§ Required action
Please copy every line of the records below that holds the word "measured".

§ Records supplied
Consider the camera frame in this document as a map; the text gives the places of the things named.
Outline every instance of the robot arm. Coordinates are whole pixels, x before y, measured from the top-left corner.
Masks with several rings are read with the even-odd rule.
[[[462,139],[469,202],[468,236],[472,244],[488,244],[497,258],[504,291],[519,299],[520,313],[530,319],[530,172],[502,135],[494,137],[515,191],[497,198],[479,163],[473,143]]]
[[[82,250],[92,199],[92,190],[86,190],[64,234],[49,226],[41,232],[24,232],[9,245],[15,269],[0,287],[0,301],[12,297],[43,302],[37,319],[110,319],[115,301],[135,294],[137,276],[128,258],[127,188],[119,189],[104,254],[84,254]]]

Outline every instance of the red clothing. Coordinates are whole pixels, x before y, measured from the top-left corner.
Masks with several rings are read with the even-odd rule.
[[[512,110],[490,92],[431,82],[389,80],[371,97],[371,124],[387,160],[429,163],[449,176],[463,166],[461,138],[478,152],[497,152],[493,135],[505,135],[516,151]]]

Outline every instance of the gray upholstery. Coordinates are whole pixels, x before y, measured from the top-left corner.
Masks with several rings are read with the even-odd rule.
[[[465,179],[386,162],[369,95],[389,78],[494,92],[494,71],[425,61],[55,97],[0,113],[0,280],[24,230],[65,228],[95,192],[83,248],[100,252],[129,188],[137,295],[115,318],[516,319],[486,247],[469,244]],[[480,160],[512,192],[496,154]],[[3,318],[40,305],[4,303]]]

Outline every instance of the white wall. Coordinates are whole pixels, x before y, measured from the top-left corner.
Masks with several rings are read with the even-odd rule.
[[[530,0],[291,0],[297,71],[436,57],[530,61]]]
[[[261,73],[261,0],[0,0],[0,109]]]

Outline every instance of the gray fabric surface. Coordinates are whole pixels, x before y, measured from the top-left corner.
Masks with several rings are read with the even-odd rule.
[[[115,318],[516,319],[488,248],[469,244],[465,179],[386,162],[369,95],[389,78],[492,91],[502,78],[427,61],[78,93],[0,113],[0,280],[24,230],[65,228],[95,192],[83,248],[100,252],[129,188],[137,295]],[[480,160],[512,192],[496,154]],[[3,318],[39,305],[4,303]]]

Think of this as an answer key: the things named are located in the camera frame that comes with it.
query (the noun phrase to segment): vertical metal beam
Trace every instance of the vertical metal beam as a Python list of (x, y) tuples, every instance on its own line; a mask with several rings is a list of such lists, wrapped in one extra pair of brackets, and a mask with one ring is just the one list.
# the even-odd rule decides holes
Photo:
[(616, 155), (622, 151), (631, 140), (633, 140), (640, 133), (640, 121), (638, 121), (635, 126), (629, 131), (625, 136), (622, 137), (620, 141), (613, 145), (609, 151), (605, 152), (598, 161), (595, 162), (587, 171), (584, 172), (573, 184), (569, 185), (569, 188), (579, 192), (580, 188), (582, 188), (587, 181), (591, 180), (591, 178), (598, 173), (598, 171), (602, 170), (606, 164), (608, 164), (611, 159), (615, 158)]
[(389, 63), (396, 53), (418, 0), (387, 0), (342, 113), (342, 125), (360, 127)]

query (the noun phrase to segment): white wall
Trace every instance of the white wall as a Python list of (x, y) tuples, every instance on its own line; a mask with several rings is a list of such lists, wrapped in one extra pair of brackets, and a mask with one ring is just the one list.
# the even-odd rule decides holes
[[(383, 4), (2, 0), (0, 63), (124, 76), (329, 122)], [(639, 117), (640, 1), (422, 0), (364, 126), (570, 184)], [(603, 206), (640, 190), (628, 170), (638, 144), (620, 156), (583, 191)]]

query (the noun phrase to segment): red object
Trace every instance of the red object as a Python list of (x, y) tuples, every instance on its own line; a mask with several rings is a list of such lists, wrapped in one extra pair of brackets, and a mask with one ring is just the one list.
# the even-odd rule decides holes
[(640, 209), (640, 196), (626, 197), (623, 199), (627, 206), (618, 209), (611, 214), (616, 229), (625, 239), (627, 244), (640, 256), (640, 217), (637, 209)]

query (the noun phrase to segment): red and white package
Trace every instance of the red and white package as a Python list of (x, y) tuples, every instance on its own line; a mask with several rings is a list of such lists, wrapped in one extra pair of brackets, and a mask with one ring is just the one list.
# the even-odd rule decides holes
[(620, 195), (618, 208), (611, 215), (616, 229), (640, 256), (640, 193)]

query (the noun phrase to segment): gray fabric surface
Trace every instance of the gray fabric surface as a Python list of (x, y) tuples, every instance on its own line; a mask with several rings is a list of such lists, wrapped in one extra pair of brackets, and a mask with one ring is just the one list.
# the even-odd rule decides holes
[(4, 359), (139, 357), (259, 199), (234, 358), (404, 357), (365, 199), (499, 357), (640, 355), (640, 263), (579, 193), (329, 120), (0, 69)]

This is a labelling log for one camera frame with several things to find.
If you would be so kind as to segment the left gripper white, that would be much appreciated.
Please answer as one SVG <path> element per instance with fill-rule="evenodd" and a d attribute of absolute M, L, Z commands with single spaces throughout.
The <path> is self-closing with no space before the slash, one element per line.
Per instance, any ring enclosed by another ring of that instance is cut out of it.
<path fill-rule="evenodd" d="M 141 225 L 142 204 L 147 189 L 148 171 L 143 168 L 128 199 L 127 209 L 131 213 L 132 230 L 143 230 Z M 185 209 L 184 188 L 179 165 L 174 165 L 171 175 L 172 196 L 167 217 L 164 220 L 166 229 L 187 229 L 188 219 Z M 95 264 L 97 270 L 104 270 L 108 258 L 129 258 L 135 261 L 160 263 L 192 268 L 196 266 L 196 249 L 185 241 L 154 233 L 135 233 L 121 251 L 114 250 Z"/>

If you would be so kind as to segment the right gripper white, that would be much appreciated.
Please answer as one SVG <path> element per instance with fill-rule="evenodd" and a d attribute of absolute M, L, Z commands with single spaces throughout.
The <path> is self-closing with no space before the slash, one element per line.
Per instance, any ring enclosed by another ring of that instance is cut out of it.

§ Solution to the exercise
Outline every instance of the robot arm. Coordinates are whole pixels, x before y, measured from the top-left corner.
Outline every instance of the red clothing. Coordinates are whole pixels, x before y, measured from the top-left corner.
Outline every instance of the gray upholstery. Coordinates are whole pixels, x before y, measured from the top-left corner.
Outline every instance of the white wall. Coordinates are whole pixels, x before y, measured from the top-left corner.
Outline every instance of the gray fabric surface. Coordinates are whole pixels, x before y, measured from the top-left corner.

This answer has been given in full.